Once you've sent some pings, refer to the following real-time analysis plugins to verify that your data is being processed:

  • https://pipeline-cep.prod.mozaws.net/dashboard_output/graphs/analysis.moz_generic_error_monitor.<namespace>.html
  • https://pipeline-cep.prod.mozaws.net/dashboard_output/analysis.moz_generic_<namespace>_<doctype>_<docversion>.submissions.json
  • https://pipeline-cep.prod.mozaws.net/dashboard_output/analysis.moz_generic_<namespace>_<doctype>_<docversion>.errors.txt

If this first graph shows ingestion errors, you can view the corresponding error messages in the third link. Otherwise, you should be able to view the last ten processed submissions via the second link. You can also write your own custom real-time analysis plugins using this same infrastructure if you desire; use the above plugins as examples and see here for a more detailed explanation.

If you encounter schema validation errors, you can fix your data or submit another pull request to amend your schemas. Backwards-incompatible schema changes should generally be accompanied by an increment to docversion.

Once you've established that your pings are flowing through the real-time system, verify that you can access the data from the downstream systems.

STMO

In the Athena data source, a new table <namespace>_<doctype>_parquet_<docversion> will be created for your data. A convenience pointer <namespace>_<doctype>_parquet will also refer to the latest available docversion of the ping.
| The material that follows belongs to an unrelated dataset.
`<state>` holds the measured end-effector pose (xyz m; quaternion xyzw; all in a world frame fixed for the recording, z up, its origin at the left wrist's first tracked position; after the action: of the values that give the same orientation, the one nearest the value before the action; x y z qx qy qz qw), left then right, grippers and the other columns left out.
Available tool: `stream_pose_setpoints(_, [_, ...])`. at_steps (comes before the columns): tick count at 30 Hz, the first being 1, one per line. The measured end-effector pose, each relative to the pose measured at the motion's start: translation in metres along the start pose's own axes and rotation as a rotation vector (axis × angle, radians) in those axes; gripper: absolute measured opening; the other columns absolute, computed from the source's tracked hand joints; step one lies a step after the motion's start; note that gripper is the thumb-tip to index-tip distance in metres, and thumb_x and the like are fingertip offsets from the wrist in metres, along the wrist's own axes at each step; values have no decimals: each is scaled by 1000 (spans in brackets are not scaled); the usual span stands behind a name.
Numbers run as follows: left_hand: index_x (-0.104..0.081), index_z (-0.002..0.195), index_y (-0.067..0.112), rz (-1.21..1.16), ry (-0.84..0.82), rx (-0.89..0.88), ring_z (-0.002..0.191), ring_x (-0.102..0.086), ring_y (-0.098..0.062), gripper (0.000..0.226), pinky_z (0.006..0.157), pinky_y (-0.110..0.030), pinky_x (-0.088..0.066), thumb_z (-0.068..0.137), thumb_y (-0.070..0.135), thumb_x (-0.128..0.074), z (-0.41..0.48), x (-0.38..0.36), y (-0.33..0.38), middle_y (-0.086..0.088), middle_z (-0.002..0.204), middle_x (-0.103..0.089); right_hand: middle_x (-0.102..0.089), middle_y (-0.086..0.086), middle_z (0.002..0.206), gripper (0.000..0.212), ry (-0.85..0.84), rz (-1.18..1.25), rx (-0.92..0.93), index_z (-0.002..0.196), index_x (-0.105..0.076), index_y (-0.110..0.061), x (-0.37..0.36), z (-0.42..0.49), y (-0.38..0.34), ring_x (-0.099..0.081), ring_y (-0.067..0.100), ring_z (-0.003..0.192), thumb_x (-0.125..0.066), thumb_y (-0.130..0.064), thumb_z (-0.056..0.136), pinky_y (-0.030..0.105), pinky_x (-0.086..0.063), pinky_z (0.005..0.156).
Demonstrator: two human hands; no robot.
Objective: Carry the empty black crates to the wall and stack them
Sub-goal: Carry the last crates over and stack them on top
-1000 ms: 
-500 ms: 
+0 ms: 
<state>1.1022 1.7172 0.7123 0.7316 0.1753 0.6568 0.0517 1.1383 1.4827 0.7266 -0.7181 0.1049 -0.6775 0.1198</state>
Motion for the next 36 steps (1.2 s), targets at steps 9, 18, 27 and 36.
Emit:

The data is partitioned by submission_date_s3 which is formatted as %Y%m%d, like 20180130, and is generally updated hourly. Refer to the STMO documentation for general information about using Re:dash.

This table may take up to a day to appear in the Athena source; if you still don't see a table for your new ping after 24 hours, contact Data Operations so that they can investigate. Once the table is available, it should contain all the pings sent during that first day, regardless of how long it takes for the table to appear.

ATMO

The data should be available in S3 at:

s3://net-mozaws-prod-us-west-2-pipeline-data/<namespace>-<doctype>-parquet/v<docversion>/

Note: here <namespace> should not be escaped.

Refer to the Spark FAQ for details on accessing this table via ATMO.

Write ETL Jobs

We have some basic generalized ETL jobs you can use to transform your data on a batch basis - for example, a Longitudinal or client-count-daily like dataset. Otherwise, you'll have to write your own.

You can schedule it on Airflow, or you can run it as a job in ATMO. If the output is parquet, you can add it to the Hive metastore to have it available in re:dash. Check the docs on creating your own datasets.

Build Dashboards Using ATMO or STMO

Last steps! What are you using this data for anyway?